Two suicide car bombs ripped through a guard post killing 26 people outside the provincial governor’s home in Diwaniyah city on Tuesday, officials said, as violence surged across Iraq.
Most of the dead were policemen, a medic said, while a defence ministry official said 29 people were wounded in the powerful blasts.
A police colonel said Diwaniyah Governor Salam Hussein Alwan was the target of the attack but was late in leaving home and escaped unharmed, as did his family. “The plan was for the bombs to explode as the governor left for work in his convoy of vehicles,” he said. The colonel said the bombs exploded at 7:45 am (0445 GMT) at a police barrier about 30 metres (100 feet) from the governor’s home, seriously damaging blast walls protecting the compound. Defence ministry spokesman Mohammad al-Askari said “26 people were killed and 29 were wounded.”

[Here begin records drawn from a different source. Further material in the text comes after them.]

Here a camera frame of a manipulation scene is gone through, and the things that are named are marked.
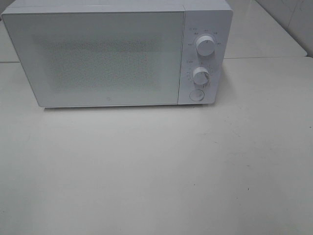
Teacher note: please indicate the round door release button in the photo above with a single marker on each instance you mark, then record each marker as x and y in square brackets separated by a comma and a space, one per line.
[197, 95]

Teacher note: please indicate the white microwave knob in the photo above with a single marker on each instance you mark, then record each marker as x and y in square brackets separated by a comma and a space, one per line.
[205, 45]
[200, 76]

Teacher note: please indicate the white microwave oven body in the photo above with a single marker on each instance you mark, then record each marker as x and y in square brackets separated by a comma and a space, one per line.
[201, 17]

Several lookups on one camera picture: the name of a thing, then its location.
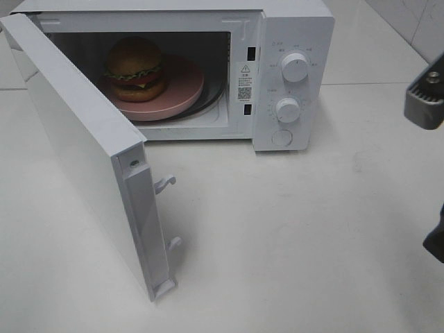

“Two suicide bombers exploded their car bombs targeting the governor’s home,” he told AFP. “The first bomber detonated the bomb at the entrance of the compound, and three minutes later the second bomber did the same at the same spot.” Earlier, a medic at the main hospital in Diwaniyah, 160 kilometres (100 miles) south of Baghdad, said 21 dead bodies had been received, all of them policemen, and many of them burnt. Thirty-five wounded people had also been brought in.
“All of the dead are policemen. Among the wounded are 30 policemen and five civilians — two children, two men and a woman — people whose homes were nearby.”